Yellow card for MHRA

Streamlining the referral process

Yellow card for MHRA

From the week after next, patients all over the UK are to be encouraged to fill in a yellow card — with the help of pharmacists — if they experience a side effect while taking a medicine (p139). Patient involvement in the yellow card scheme was piloted in 2005 and found to be so successful that the Medicines and Healthcare products Regulatory Agency decided to roll it out across the UK.

So far so good. The trouble is that the latest MHRA campaign, due to last six weeks, is expected to kick off a week on Monday (18 February) and The Journal suspects that for the majority of community pharmacists this is the first they will have heard about it.

Information and posters are to be distributed through wholesalers in the next week, but with so little warning it is unlikely that the campaign will get off to the flying start that it deserves.

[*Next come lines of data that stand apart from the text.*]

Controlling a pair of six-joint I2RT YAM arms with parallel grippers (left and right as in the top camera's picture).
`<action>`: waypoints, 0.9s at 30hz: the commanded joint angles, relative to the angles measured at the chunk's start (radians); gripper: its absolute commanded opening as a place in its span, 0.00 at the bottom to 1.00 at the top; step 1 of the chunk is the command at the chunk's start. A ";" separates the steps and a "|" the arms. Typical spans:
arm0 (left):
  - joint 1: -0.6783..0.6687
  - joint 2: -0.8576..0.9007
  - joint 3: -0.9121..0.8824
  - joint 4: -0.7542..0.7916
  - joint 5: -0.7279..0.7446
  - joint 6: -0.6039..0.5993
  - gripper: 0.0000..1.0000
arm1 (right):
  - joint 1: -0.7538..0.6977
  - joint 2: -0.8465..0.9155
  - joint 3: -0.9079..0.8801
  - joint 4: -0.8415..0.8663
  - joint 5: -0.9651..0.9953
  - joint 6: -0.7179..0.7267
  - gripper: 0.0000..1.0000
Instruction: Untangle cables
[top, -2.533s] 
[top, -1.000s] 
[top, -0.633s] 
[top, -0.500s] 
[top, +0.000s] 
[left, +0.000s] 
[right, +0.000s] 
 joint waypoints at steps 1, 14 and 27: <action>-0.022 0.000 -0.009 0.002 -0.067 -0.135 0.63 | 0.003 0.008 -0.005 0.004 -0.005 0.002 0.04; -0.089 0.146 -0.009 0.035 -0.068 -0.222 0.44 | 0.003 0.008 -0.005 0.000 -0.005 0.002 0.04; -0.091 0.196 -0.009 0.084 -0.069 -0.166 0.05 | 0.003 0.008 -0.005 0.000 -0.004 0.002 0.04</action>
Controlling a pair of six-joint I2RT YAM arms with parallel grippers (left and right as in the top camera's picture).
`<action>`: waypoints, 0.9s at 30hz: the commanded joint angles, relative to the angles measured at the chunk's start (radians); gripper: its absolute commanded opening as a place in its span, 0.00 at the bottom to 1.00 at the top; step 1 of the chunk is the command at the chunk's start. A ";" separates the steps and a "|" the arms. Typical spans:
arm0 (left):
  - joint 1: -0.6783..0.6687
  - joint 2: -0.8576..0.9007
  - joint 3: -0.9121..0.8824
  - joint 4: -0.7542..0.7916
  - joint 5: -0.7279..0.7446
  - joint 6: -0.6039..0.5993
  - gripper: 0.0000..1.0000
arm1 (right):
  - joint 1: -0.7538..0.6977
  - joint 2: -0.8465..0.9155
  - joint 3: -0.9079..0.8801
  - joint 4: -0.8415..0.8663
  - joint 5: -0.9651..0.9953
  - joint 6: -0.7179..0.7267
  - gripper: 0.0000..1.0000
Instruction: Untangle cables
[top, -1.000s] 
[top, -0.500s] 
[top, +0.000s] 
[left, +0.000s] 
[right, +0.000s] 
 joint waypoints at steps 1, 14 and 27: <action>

Moreover, as far as community pharmacists in England are concerned, the Pharmaceutical Services Negotiating Committee has pointed out in its February newsletter that, unless the campaign forms one of the locally agreed primary care trust public health campaigns under Essential Services 4, involvement in the scheme is voluntary.

So what should be a well co-ordinated and planned addition to the scheme to improve the safety and effectiveness of medicines and medicine-taking looks like stalling.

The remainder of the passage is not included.